Le Gaec des Chansereaux est l’un des deux producteurs fermiers de cancoillotte. Sous la houlette de Didier Humbert, l’atelier fromager s’est développé année après année, nécessitant l’embauche d’un fromager et d’une salariée à temps plein. 400 000 litres y sont aujourd’hui transformés. Le reste (150 000 litres) est vendu à la laiterie coopérative Monts & Terroirs. © Michel Joly
La transformation et la vente directe, avec leurs contraintes, génèrent une charge de travail très importante, qu’il faudra certainement aménager les prochaines années afin d’attirer de nouveaux associés. © Anne Bréhier
Pour répondre à une demande locale, il y a trois ans, une activité maraîchère en vente directe a été lancée, d’abord sur 40 ares, où les légumes (choux, brocolis...) ont été plantés manuellement. Depuis, une planteuse a été achetée d’occasion et le maraîchage s’étend sur un hectare. Un projet de petite irrigation est à l’étude. © Michel Joly
Hébergées dans la stabulation libre paillée, construite en 1993 et agrandie en 2003 et 2007, montbéliardes et prim’holsteins reçoivent une alimentation conforme au cahier des charges IGP emmental grand cru, sans aliment fermenté, à base de foin et de regain. La première coupe de luzerne est distribuée en vert au printemps, remplacée à la mi-août par du maïs en vert. © Michel Joly
Outre la cancoillotte, une spécialité franc-comtoise à base de lait de vache écrémé, d’un peu de beurre (celui de l’exploitation) et d’eau, la ferme fabrique une grande diversité de produits, notamment des pâtes pressées cuites. © Michel Joly
Les fromages sont essentiellement vendus en magasins. L’un d’eux, Les Saveurs de la ferme, près de Besançon, a été créé par le Gaec des Chansereaux et neuf autres exploitations. Le reste est commercialisé en vente directe à la ferme, en ligne sur le site et dans des distributeurs automatiques. © Anne Bréhier
Dans la nurserie, Maryline Humbert s’occupe des petites génisses. Le nombre de génisses élevées (100 % initialement) a été réduit à une vingtaine par an. Les éleveurs pratiquent le génotypage et utilisent de la semence sexée sur les meilleures femelles.

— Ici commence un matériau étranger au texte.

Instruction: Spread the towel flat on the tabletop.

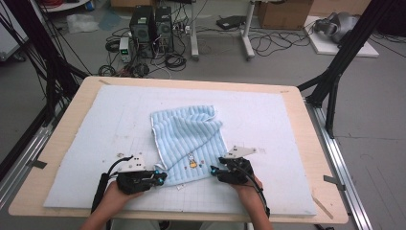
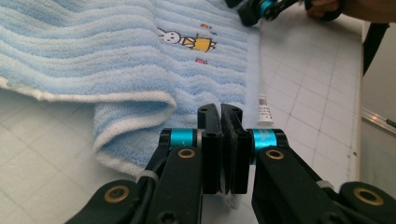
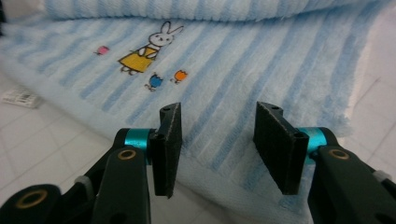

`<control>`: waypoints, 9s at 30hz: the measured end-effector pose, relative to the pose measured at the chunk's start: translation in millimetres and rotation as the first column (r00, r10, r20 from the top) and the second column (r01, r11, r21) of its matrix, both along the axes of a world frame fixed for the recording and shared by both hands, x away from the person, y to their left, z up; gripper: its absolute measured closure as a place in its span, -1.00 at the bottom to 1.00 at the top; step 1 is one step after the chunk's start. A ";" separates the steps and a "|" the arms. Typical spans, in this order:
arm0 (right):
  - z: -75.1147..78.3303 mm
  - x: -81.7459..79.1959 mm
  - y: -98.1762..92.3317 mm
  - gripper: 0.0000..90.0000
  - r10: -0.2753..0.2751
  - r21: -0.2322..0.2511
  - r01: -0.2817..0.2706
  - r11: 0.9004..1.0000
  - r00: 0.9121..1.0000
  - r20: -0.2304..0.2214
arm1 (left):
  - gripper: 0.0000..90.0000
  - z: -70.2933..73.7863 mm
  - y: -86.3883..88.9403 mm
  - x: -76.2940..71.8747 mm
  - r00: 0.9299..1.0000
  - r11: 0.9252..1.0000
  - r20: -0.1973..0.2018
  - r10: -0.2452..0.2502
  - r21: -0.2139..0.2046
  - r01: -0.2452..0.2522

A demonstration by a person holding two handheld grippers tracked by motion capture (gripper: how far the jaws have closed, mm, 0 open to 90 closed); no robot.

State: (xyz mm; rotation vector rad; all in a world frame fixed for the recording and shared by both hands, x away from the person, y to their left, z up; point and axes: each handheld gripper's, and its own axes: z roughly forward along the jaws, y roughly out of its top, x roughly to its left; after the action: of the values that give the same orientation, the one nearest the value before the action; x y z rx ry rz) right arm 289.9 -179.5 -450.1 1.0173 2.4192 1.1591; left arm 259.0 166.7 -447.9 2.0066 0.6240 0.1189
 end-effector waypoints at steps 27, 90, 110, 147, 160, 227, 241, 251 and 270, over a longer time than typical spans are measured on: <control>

Le reste est en croisement (charolais, limousin et BBB). © Michel Joly
Légère, facile à cuisiner, vendue nature ou aromatisée (ail, cumin, fines herbes, poivre vert, noix…), la cancoillotte peut être consommée froide ou chaude. Ce produit typique de la Franche-Comté, compte décrocher une IGP (indication géographique protégée) en 2022. © Association de promotion de la cancoillotte
Bientôt une IGP pour la cancoillotte

Sept ans de mobilisation devraient aboutir, en 2022, à l’obtention d’une IGP pour la cancoillotte. L’opportunité de faire mieux connaître cette spécialité fromagère en dehors de la zone franc-comtoise, et ainsi d’accroître les parts de marché (+ 20 %, selon l’Association de promotion de la cancoillotte, d’ici à 2023). Fabriquée avec du lait de vache écrémé, un peu de beurre et d’eau, la cancoillotte présente une texture semi-liquide, un peu collante. Elle est légère, facile à cuisiner. Le futur cahier des charges IGP ne devrait pas entraîner de changements profonds pour les dix-sept fabricants francs-comtois(1) ni pour les 400 producteurs de lait. L’exigence de races locales (deux tiers du troupeau en montbéliarde, vosgienne ou simmental) s’imposera à l’atelier de transformation, mais pas à l’exploitation. Pour le Gaec des Chansereaux, un audit a été réalisé cet été : deux prim’holsteins devront être réformées.

(1) Dont trois fromageries filiales de Lactalis, qui représentent 60 % des volumes actuels.